U.S. Rep. Steve Cohen, who fought for years to pass the lottery when he was a state legislator, has criticized using reserves to fund the free community college program. The lottery was created to fund academic scholarships at all the state’s colleges, and Cohen has said the community college program harms lottery scholarships at four-year universities because they aren’t able to grow with rising tuition.

Tennessee and other states pay tuition not covered by federal and state financial aid grants but don’t cover books, housing and other expenses — which can exceed the cost of tuition.

AASCU has opposed these types of scholarship programs because poor students who would already get free tuition through grant money don’t get additional benefits.

Spreading across the country

Since the Tennessee Promise legislation was enacted, Oregon and Minnesota have enacted free community college programs to recent grads, said Suzanne Hultin, an education policy specialist with the National Conference of States Legislatures. And Kentucky is set to launch its own version later this year.

Earlier this year, New York Gov. Andrew Cuomo proposed a plan to make the state’s community colleges and tuition at four-year public universities free to students whose families make less than $125,000. The program would also cover older adults.
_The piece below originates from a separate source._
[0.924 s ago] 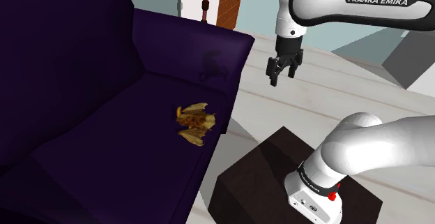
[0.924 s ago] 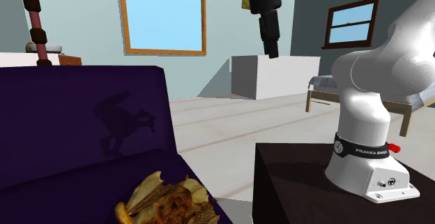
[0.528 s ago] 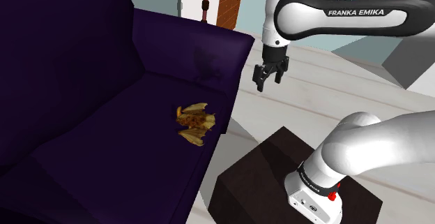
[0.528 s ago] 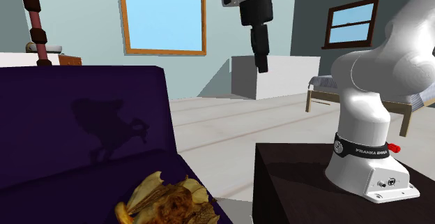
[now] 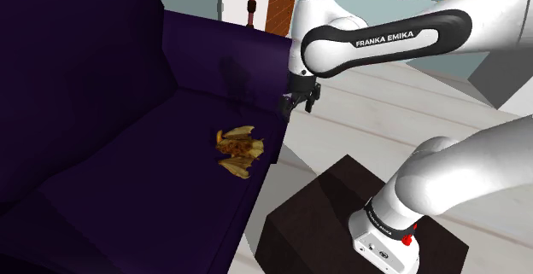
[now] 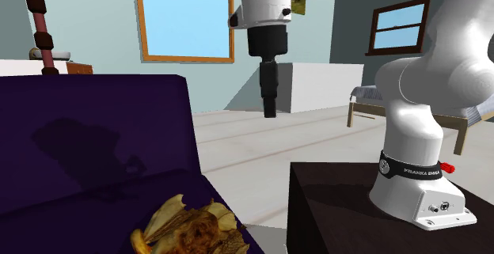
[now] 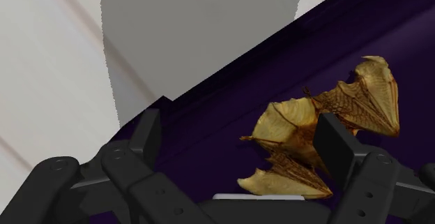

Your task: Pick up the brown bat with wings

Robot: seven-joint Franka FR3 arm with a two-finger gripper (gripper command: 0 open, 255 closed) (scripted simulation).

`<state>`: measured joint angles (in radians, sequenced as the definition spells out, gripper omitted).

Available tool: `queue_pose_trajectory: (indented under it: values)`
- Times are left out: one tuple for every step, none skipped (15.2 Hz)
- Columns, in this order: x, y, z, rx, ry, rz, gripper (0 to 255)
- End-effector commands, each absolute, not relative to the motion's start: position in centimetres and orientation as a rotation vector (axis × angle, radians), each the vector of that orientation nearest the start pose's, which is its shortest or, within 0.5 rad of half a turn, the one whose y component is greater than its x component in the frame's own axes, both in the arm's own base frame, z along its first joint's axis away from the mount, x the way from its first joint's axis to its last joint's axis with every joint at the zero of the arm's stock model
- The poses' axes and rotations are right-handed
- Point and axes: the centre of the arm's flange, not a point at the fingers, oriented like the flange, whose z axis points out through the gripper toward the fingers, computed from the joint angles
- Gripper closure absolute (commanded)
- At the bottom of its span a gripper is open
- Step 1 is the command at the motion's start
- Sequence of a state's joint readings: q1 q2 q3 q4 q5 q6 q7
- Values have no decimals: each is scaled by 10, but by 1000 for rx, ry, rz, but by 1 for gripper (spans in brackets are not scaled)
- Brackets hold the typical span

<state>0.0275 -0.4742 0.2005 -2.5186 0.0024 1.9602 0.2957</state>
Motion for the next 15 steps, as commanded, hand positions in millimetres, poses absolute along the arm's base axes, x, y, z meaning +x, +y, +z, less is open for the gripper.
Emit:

“Haslam, I think, has made a mark,” said Anthony Carnevale, director of the Georgetown University Center on Education and the Workforce. “He’s arguably the education governor.”

The changing American workplace is nudging states toward these measures, Carnevale said.

“Education policy is our employment policy because we now live in a world where 60 percent of the jobs require some kind of education or training after high school,” Carnevale said.

Krause said the free programs are making progress. State figures show 33,000 new high school graduates have taken advantage of the free community college program and first-time freshman enrollment has increased 30 percent since the program began.

“But there is still a lot to do in terms of making sure that when a company is hiring it is not interviewing 400 people for two vacancies,” Krause said. “We’re making sure we’ve got the right talent to attract the right employers.”

Policy analyst Mary Clare Reim at the Heritage Foundation‘s Center for Education Policy said the conservative think tank agrees that more workers should be trained to fit employers’ needs but thinks giving businesses more say in the curriculum at schools makes more sense.

“Unfortunately, what we’ve seen is that a lot of these programs that remove the financial incentives too much tend to put a downward pressure on quality and tend to shift a lot of financial burdens on taxpayers,” Reim said.